Finalmente, el tropero Sosa, a través de su procurador, también se refirió a Quirino en esos términos. En esa instancia, buscó desvincularse de la imputación de trasladar a una mujer casada y argumentó que “al tiempo de la marcha se hallaban separados por autoridad judicial”. A su vez, hizo hincapié en que Mercedes Soria con la custodia de su hija había pretendido que no quedase “en brazos de un marido para que cuantos medios le dictaba la cavilosidad que solo aspiraba a labrar los eslabones para la cadena de su ruina” (Tribunales, 1798, foja 38). De manera elíptica, en los tres testimonios se aludió al peligro que Quirino representaba para Rafaela. Una amenaza a la integridad de su persona que no terminó de definirse en palabras, en el expediente, ni en un divorcio, pero que había conllevado, en la práctica, la separación de los cuerpos como medida judicial preventiva.
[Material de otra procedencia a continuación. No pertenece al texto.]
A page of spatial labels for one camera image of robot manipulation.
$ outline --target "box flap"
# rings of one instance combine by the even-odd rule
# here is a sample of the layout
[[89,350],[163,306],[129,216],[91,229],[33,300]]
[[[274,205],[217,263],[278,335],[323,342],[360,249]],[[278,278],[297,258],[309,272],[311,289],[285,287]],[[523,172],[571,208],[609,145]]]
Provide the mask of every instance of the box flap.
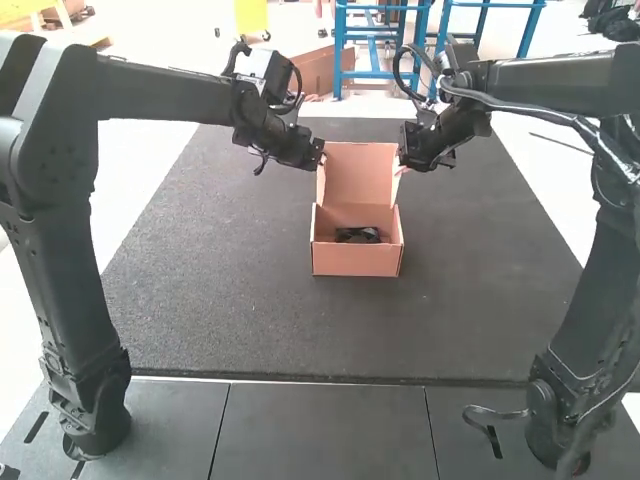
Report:
[[400,182],[397,149],[395,143],[325,143],[326,159],[317,174],[317,203],[394,205]]

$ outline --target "metal plate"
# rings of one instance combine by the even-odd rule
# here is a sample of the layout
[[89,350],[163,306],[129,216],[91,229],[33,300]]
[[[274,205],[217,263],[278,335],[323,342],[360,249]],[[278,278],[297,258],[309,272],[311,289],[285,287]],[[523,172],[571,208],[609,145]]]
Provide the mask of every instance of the metal plate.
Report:
[[211,480],[438,478],[421,387],[233,385]]
[[[62,451],[58,415],[41,386],[0,445],[0,461],[20,470],[19,480],[206,480],[228,390],[226,383],[133,381],[130,436],[107,457],[80,465]],[[48,416],[25,443],[42,412]]]
[[[494,424],[502,460],[495,457],[488,439],[462,420],[462,409],[468,404],[498,411],[519,410],[525,404],[523,391],[428,387],[427,399],[440,480],[553,480],[553,472],[529,451],[524,438],[525,420]],[[616,427],[598,437],[591,468],[579,478],[637,479],[639,451],[640,435],[620,407]]]

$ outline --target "cardboard box in background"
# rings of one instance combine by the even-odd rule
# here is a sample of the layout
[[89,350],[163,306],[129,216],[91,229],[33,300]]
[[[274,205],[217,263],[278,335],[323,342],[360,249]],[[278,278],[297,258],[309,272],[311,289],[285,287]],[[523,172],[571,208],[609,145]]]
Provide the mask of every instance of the cardboard box in background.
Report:
[[[87,7],[85,0],[63,0],[63,3],[70,17],[82,13],[82,11]],[[42,15],[44,16],[45,20],[60,20],[60,17],[58,17],[58,12],[54,7],[43,10]]]
[[[397,277],[404,237],[395,143],[327,142],[311,213],[314,275]],[[336,228],[377,227],[378,244],[336,243]]]
[[[298,67],[302,76],[302,91],[307,95],[318,96],[333,92],[333,62],[335,47],[328,45],[312,52],[303,53],[291,58],[293,64]],[[342,70],[355,70],[356,49],[348,47],[342,51]],[[353,84],[353,79],[346,79],[344,86]],[[289,90],[295,92],[298,89],[298,81],[295,75],[289,82]]]

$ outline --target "black rubber mat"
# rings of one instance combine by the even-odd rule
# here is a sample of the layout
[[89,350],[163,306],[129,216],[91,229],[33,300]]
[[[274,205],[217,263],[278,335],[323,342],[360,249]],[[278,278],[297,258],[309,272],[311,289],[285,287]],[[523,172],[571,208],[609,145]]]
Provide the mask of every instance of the black rubber mat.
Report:
[[[393,142],[398,120],[304,119]],[[314,278],[314,175],[201,127],[103,281],[138,373],[331,381],[521,382],[580,266],[494,136],[458,168],[406,174],[400,278]]]

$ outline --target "white floor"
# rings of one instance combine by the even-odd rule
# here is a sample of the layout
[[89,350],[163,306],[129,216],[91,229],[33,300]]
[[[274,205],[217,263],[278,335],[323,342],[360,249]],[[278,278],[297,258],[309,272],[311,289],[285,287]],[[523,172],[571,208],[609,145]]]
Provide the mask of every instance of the white floor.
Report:
[[[531,47],[532,55],[610,47],[611,42],[601,37],[577,35],[583,28],[576,19],[581,8],[580,4],[572,0],[550,2],[541,17]],[[432,14],[431,25],[437,24],[438,15],[437,12]],[[511,34],[505,34],[507,36],[502,38],[502,30],[493,23],[500,21],[499,18],[492,19],[489,16],[487,31],[493,28],[499,33],[487,35],[490,39],[485,40],[481,49],[481,54],[485,57],[508,57],[508,50],[513,48],[514,40],[508,37]],[[129,54],[117,48],[114,52]],[[136,51],[135,54],[151,63],[171,63],[153,46]],[[214,67],[217,70],[219,65],[219,61],[203,61],[202,58],[192,59],[191,65],[194,63],[206,71]],[[407,101],[376,98],[372,102],[365,96],[355,96],[340,103],[305,104],[301,112],[302,117],[399,119],[412,114],[411,104]],[[597,209],[591,199],[590,156],[534,137],[531,133],[583,149],[586,147],[572,131],[531,119],[496,114],[493,126],[576,258],[584,264],[593,238],[594,214]],[[195,129],[196,125],[192,124],[141,121],[109,121],[100,126],[100,171],[96,193],[92,197],[92,228],[101,271],[109,263]],[[424,181],[428,183],[428,176],[425,176]],[[13,251],[9,248],[0,252],[0,305],[1,440],[42,379],[37,364],[40,354],[37,323]],[[628,395],[625,406],[639,426],[640,394]]]

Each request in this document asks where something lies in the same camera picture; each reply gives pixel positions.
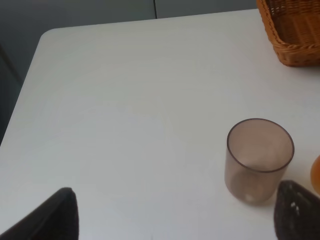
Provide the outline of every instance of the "dark patterned object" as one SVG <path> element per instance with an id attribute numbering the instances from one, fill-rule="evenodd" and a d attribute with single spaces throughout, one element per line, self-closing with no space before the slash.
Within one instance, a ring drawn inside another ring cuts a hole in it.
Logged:
<path id="1" fill-rule="evenodd" d="M 0 235 L 0 240 L 78 240 L 78 237 L 76 194 L 65 187 Z"/>
<path id="2" fill-rule="evenodd" d="M 294 181 L 282 181 L 274 227 L 279 240 L 320 240 L 320 199 Z"/>

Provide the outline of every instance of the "orange fruit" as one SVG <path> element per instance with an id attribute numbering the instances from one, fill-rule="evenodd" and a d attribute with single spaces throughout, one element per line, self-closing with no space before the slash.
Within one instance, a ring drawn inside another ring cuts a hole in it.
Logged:
<path id="1" fill-rule="evenodd" d="M 310 177 L 314 190 L 320 194 L 320 156 L 316 158 L 311 167 Z"/>

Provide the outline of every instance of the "drinking glass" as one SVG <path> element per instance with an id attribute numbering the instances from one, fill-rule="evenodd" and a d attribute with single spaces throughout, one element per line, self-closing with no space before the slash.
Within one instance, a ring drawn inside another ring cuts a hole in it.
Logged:
<path id="1" fill-rule="evenodd" d="M 237 123 L 226 145 L 225 184 L 234 197 L 248 204 L 273 195 L 295 153 L 289 133 L 262 118 Z"/>

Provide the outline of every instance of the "brown woven basket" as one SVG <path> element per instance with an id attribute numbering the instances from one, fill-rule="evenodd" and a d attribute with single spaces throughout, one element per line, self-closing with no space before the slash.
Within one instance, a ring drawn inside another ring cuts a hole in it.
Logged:
<path id="1" fill-rule="evenodd" d="M 320 0 L 256 0 L 281 63 L 320 65 Z"/>

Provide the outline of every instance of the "clear plastic cup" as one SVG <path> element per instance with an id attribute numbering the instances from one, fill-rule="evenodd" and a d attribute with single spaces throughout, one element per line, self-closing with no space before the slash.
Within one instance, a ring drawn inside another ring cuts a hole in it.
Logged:
<path id="1" fill-rule="evenodd" d="M 227 137 L 225 184 L 248 204 L 268 200 L 294 153 L 289 133 L 273 121 L 251 118 L 237 123 Z"/>

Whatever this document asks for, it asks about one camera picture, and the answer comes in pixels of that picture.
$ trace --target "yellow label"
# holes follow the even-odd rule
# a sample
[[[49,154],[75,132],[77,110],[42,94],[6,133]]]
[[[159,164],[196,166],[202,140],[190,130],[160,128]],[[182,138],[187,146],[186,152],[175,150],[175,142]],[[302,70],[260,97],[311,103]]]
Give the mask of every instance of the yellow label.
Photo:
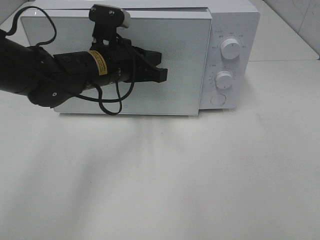
[[[88,53],[94,58],[96,66],[99,70],[99,76],[108,74],[107,64],[103,56],[95,50],[90,50]]]

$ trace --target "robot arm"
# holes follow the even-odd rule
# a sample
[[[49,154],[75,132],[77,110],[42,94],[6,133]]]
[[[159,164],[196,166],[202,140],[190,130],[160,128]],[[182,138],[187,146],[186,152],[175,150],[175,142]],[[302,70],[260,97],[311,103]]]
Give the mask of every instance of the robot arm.
[[[55,32],[51,40],[24,47],[6,38],[16,32],[19,15],[28,8],[37,8],[47,16]],[[136,82],[167,80],[168,70],[156,67],[161,63],[160,52],[132,46],[129,39],[117,34],[118,27],[129,27],[128,12],[95,4],[89,11],[89,19],[95,22],[89,51],[51,56],[41,47],[52,43],[57,35],[50,17],[35,6],[18,11],[12,29],[9,32],[0,30],[0,90],[27,96],[33,104],[50,108],[77,97],[97,102],[103,112],[116,115],[121,112],[122,101],[130,95]],[[119,82],[130,83],[124,96],[120,96]],[[109,84],[116,84],[118,99],[102,99],[101,86]],[[97,89],[98,98],[81,95],[90,88]],[[119,111],[111,112],[103,103],[119,103]]]

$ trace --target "white microwave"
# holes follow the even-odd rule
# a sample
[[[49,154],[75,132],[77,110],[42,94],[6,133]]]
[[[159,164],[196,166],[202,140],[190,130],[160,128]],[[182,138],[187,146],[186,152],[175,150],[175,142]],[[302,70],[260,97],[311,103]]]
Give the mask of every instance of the white microwave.
[[[44,46],[50,54],[86,51],[92,42],[94,4],[120,7],[131,15],[129,28],[118,33],[132,45],[162,53],[167,81],[135,85],[123,101],[122,114],[197,115],[199,110],[233,109],[254,42],[260,13],[249,0],[36,0],[57,28],[56,40]],[[21,22],[30,45],[52,36],[45,16],[28,9]],[[125,93],[128,83],[121,82]],[[112,85],[104,97],[116,98]],[[82,94],[96,98],[95,89]],[[117,103],[108,104],[116,110]],[[70,98],[60,113],[102,113],[94,102]]]

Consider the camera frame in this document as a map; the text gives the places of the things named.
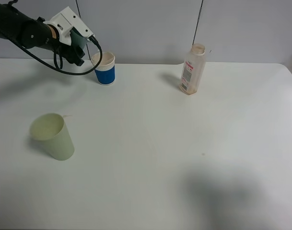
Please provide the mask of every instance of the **translucent plastic cup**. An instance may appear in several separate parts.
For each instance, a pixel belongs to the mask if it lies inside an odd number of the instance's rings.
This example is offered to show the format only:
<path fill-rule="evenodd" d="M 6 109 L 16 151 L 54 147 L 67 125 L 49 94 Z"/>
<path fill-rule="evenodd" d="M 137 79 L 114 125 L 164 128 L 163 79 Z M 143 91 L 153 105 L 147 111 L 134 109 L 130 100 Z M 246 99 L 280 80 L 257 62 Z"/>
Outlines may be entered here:
<path fill-rule="evenodd" d="M 56 160 L 67 160 L 74 153 L 72 140 L 61 115 L 40 116 L 31 124 L 30 135 Z"/>

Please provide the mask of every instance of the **cup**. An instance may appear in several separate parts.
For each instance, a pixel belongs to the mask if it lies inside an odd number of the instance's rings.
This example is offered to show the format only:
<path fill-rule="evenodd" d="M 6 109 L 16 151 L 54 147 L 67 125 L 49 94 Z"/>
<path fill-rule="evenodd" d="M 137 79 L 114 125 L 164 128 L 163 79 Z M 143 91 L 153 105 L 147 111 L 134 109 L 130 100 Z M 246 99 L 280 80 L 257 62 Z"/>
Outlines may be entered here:
<path fill-rule="evenodd" d="M 67 160 L 74 153 L 64 118 L 59 114 L 45 114 L 37 118 L 31 124 L 30 135 L 56 160 Z"/>
<path fill-rule="evenodd" d="M 92 64 L 95 66 L 100 58 L 100 53 L 92 57 Z M 104 52 L 100 65 L 94 70 L 101 85 L 111 85 L 115 80 L 115 56 L 110 52 Z"/>

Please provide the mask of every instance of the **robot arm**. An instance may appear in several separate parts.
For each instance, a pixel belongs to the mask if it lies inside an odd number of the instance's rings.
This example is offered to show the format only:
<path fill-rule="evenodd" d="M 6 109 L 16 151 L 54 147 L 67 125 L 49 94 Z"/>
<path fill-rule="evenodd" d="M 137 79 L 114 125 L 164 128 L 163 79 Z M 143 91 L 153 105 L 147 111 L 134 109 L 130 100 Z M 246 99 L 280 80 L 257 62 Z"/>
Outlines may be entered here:
<path fill-rule="evenodd" d="M 41 17 L 34 20 L 14 8 L 12 4 L 16 2 L 17 0 L 5 5 L 0 4 L 0 38 L 12 41 L 23 51 L 33 47 L 53 51 L 56 68 L 50 68 L 65 73 L 57 66 L 56 54 L 60 59 L 64 57 L 69 63 L 81 66 L 84 63 L 82 57 L 85 55 L 83 49 L 88 41 L 92 41 L 102 52 L 93 32 L 69 7 L 50 21 Z"/>

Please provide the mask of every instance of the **bottle label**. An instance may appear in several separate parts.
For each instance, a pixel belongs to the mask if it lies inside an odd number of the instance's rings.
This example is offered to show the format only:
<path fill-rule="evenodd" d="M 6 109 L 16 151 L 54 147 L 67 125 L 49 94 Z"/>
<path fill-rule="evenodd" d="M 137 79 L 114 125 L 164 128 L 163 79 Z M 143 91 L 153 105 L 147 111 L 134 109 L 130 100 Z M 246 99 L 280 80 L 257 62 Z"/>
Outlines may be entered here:
<path fill-rule="evenodd" d="M 182 88 L 187 91 L 190 79 L 192 78 L 192 73 L 193 73 L 194 67 L 192 67 L 187 61 L 185 62 L 185 68 L 183 70 L 183 75 L 182 75 Z"/>

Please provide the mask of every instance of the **blue paper cup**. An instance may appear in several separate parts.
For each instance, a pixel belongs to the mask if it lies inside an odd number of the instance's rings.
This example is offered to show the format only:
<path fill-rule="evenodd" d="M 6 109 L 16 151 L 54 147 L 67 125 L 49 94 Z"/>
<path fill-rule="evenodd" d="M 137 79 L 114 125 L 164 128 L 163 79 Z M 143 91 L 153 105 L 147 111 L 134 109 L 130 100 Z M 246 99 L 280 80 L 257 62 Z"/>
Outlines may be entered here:
<path fill-rule="evenodd" d="M 100 53 L 93 55 L 92 64 L 99 61 Z M 104 52 L 100 65 L 94 70 L 101 85 L 111 85 L 115 81 L 115 56 L 110 52 Z"/>

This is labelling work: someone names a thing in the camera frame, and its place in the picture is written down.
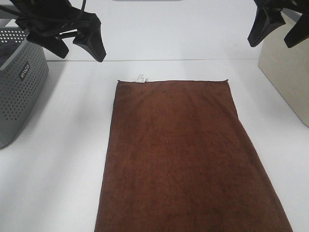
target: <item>beige box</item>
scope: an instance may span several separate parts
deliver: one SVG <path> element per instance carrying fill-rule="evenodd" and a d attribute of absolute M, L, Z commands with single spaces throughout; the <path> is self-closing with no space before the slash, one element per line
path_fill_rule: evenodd
<path fill-rule="evenodd" d="M 284 13 L 282 16 L 286 25 L 265 38 L 258 65 L 300 120 L 309 126 L 309 39 L 288 48 L 283 39 L 296 19 Z"/>

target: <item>brown towel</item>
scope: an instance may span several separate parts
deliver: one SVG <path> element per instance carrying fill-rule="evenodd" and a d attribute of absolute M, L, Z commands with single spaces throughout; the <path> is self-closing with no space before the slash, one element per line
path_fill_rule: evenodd
<path fill-rule="evenodd" d="M 291 232 L 227 81 L 119 82 L 95 232 Z"/>

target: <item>towel tag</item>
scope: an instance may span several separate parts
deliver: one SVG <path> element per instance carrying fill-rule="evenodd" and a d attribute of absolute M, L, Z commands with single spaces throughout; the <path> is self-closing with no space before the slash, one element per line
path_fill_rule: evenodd
<path fill-rule="evenodd" d="M 136 83 L 145 83 L 145 81 L 146 81 L 146 75 L 145 74 L 140 74 L 136 79 Z"/>

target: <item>perforated basket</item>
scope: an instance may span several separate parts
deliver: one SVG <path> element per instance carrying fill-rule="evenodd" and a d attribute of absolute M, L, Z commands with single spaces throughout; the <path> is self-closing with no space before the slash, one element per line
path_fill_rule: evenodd
<path fill-rule="evenodd" d="M 0 43 L 20 44 L 0 67 L 0 148 L 17 135 L 48 75 L 42 47 L 26 36 L 18 28 L 0 29 Z"/>

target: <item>basket label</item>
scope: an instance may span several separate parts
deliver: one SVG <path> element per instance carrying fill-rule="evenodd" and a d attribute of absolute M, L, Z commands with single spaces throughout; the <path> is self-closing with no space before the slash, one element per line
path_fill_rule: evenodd
<path fill-rule="evenodd" d="M 24 65 L 23 69 L 19 73 L 19 78 L 21 81 L 23 81 L 26 78 L 26 75 L 28 74 L 29 70 L 30 65 L 29 62 L 27 61 L 27 63 Z"/>
Los maltratos o las amenazas que los maridos podían llegar a desplegar sobre sus esposas, en ciertos sectores sociales de las ciudades hispano-americanas, se correspondían, en cierto sentido, a los que las mujeres indígenas podían padecer, en relación a su condición jurídica colonial, por parte de los administradores hispano-indígenas. En el caso de las mujeres de los pueblos guaraníes, la violencia ejercida en el espacio doméstico cobraba otra lógica al encontrarse, tanto hombres como mujeres, bajo la autoridad de jefes de familias extensas como de una administración hispano-indígena. Por su parte, las mujeres estaban supeditadas a históricas configuraciones de género sedimentadas sobre enraizadas desigualdades. Cabe solo mencionar la práctica prehispánica del “robo de mujeres”, entre comunidades vecinas o enemigas, la “entrega de mujeres” como alianza política y el sostén cotidiano de las aldeas a través del brazo agrícola de las mismas (Susnik, 1966). A esto se sumó la práctica de la poligamia y la “circulación de mujeres” a los fines políticos, sexuales, serviles y reproductivos. Por su parte, el matrimonio cristiano, impuesto por los jesuitas, si bien puso ciertos límites a lo poligamia, por lo menos en su visibilidad, no anuló los privilegios de los hombres en general y de los caciques en particular sobre el trabajo de las mujeres.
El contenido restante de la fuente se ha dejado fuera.